> [Problem] The printed result should hold only the lines from the opening of the data through the line bearing "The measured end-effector", exactly as given and without pictures.

> [Provided data]
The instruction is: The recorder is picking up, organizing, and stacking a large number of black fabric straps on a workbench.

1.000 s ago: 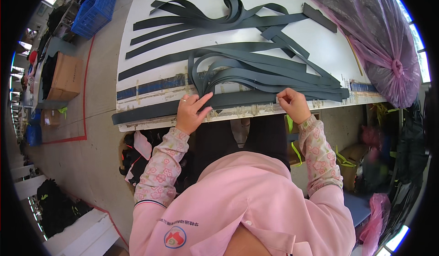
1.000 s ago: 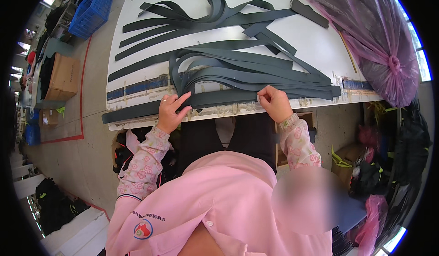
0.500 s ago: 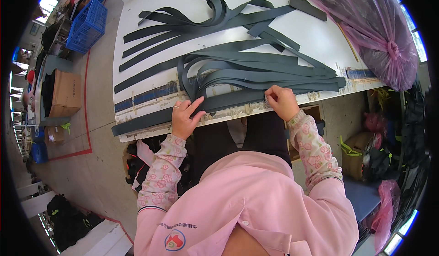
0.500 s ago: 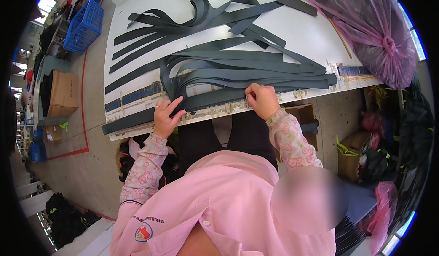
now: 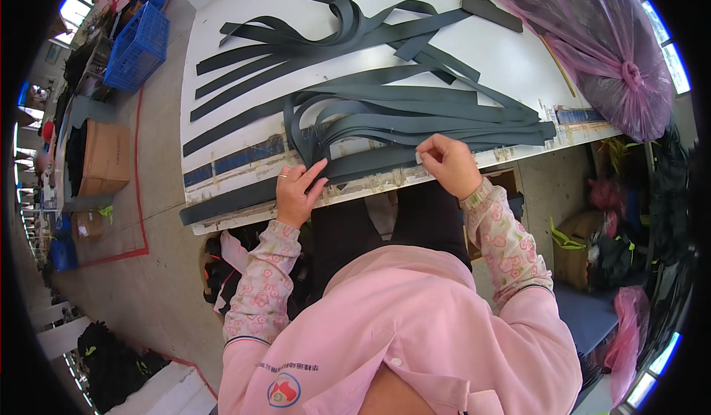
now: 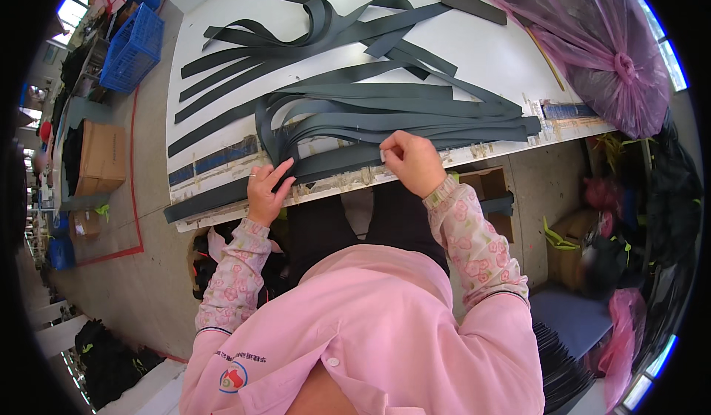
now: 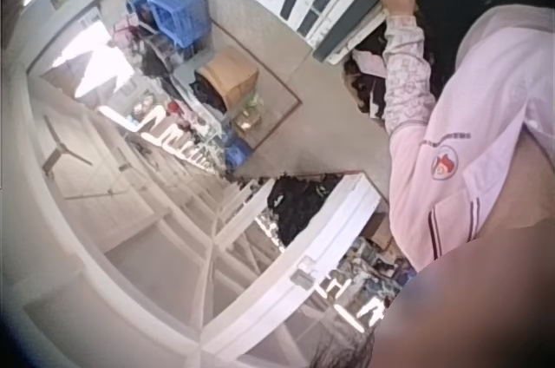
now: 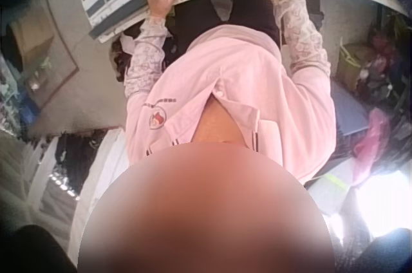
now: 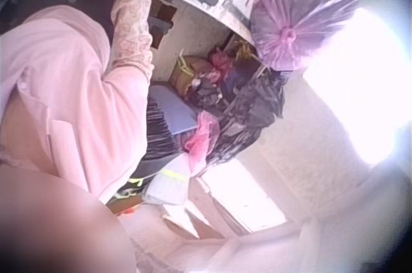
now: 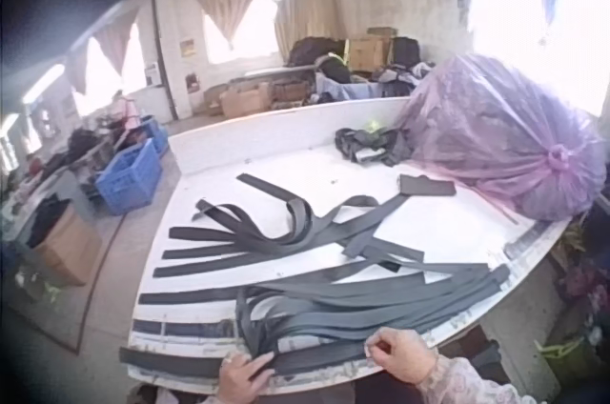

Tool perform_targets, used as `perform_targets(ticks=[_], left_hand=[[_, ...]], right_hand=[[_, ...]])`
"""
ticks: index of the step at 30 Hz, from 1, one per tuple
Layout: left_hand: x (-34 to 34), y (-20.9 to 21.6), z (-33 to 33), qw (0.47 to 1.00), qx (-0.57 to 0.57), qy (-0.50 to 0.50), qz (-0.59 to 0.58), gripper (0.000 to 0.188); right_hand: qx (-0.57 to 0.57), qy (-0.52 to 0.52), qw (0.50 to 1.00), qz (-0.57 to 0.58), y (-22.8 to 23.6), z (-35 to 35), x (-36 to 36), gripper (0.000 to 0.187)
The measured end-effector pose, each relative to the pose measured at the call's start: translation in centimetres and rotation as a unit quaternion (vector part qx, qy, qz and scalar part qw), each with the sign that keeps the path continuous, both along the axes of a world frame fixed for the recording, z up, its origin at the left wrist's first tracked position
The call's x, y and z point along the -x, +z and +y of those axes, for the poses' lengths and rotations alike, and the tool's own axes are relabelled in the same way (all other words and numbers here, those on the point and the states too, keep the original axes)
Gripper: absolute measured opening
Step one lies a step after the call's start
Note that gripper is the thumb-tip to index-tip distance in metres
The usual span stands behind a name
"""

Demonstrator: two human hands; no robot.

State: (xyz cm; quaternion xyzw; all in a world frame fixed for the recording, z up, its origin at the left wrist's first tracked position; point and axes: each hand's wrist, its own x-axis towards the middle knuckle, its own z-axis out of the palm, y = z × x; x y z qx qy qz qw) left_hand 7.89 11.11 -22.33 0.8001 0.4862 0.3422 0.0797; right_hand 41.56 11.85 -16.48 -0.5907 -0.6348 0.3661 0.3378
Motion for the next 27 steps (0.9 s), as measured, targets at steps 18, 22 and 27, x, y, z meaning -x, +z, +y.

> [Task answer]
The instruction is: The recorder is picking up, organizing, and stacking a large number of black fabric straps on a workbench.

1.000 s ago: 
1.000 s ago: 
0.500 s ago: 
0.500 s ago: 
now: 
now: 
now: 
now: 
now: 
now: 

Tool perform_targets, used as `perform_targets(ticks=[_], left_hand=[[_, ...]], right_hand=[[_, ...]])`
"""
ticks: index of the step at 30 Hz, from 1, one per tuple
Layout: left_hand: x (-34 to 34), y (-20.9 to 21.6), z (-33 to 33), qw (0.47 to 1.00), qx (-0.57 to 0.57), qy (-0.50 to 0.50), qz (-0.59 to 0.58), gripper (0.000 to 0.188); right_hand: qx (-0.57 to 0.57), qy (-0.52 to 0.52), qw (0.50 to 1.00), qz (-0.57 to 0.58), y (-22.8 to 23.6), z (-35 to 35), x (-36 to 36), gripper (0.000 to 0.187)
The measured end-effector pose, each relative to the pose measured at the call's start: translation in centimetres and rotation as a unit quaternion (vector part qx, qy, qz and scalar part qw), each with the sign that keeps the path continuous, both along the axes of a world frame fixed for the recording, z up, its origin at the left wrist's first tracked position

What was asked for in the exercise is now done.